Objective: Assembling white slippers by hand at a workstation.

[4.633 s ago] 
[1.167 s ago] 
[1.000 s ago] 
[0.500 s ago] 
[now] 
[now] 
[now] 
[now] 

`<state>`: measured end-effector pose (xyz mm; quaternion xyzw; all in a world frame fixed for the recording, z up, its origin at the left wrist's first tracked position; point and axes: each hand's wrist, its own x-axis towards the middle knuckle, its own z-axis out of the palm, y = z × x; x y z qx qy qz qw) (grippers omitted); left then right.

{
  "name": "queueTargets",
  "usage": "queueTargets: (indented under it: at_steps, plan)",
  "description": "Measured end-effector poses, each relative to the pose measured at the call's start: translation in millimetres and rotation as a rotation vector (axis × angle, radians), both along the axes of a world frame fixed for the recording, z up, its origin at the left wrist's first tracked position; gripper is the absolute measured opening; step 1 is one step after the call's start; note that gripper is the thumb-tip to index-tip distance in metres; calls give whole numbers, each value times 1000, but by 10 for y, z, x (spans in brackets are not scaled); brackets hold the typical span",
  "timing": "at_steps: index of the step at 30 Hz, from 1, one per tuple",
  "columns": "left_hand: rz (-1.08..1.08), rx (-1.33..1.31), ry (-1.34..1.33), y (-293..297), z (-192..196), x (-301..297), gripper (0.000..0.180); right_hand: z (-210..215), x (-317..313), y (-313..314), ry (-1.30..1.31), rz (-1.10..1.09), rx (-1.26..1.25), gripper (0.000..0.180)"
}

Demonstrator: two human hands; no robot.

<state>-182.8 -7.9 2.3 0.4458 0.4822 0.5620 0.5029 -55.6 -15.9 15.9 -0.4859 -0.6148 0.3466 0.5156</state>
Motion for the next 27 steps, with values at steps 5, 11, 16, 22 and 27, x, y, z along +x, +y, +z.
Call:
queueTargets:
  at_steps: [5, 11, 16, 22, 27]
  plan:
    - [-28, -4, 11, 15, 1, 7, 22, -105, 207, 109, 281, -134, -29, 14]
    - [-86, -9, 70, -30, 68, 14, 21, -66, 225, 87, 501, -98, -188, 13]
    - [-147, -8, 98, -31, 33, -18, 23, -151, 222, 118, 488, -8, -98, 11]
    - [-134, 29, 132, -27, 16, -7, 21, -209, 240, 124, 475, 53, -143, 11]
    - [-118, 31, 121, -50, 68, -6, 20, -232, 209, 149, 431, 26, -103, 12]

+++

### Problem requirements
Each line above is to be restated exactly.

### Answer space
Objective: Assembling white slippers by hand at a workstation.

[4.633 s ago] 
[1.167 s ago] 
[1.000 s ago] 
[0.500 s ago] 
[now] 
[now] 
[now] 
[now] 

`<state>`: measured end-effector pose (xyz mm; quaternion xyzw; all in a world frame fixed for the recording, z up, its origin at the left wrist's first tracked position; point and axes: each hand's wrist, its own x-axis towards the middle knuckle, its own z-axis out of the palm, y = z × x; x y z qx qy qz qw) (grippers omitted); left then right.

{
  "name": "queueTargets",
  "usage": "queueTargets: (indented under it: at_steps, plan)",
  "description": "Measured end-effector poses, each relative to the pose measured at the call's start: translation in millimetres and rotation as a rotation vector (axis × angle, radians), both along the axes of a world frame fixed for the recording, z up, its origin at the left wrist's first tracked position; gripper is the absolute measured opening; step 1 is one step after the call's start; note that gripper is the thumb-tip to index-tip distance in metres; calls give whole numbers, each value times 1000, but by 10 for y, z, x (spans in brackets are not scaled); brackets hold the typical span",
  "timing": "at_steps: index of the step at 30 Hz, from 1, one per tuple",
  "columns": "left_hand: rz (-1.08..1.08), rx (-1.33..1.31), ry (-1.34..1.33), y (-293..297), z (-192..196), x (-301..297), gripper (0.000..0.180); right_hand: z (-210..215), x (-317..313), y (-313..314), ry (-1.30..1.31), rz (-1.10..1.09), rx (-1.26..1.25), gripper (0.000..0.180)"
}

Demonstrator: two human hands; no robot.

<state>-182.8 -7.9 2.3 0.4458 0.4822 0.5620 0.5029 -55.6 -15.9 15.9 -0.4859 -0.6148 0.3466 0.5156</state>
Motion for the next 27 steps, with values at steps 5, 11, 16, 22 and 27, x, y, z along +x, +y, +z.
Call:
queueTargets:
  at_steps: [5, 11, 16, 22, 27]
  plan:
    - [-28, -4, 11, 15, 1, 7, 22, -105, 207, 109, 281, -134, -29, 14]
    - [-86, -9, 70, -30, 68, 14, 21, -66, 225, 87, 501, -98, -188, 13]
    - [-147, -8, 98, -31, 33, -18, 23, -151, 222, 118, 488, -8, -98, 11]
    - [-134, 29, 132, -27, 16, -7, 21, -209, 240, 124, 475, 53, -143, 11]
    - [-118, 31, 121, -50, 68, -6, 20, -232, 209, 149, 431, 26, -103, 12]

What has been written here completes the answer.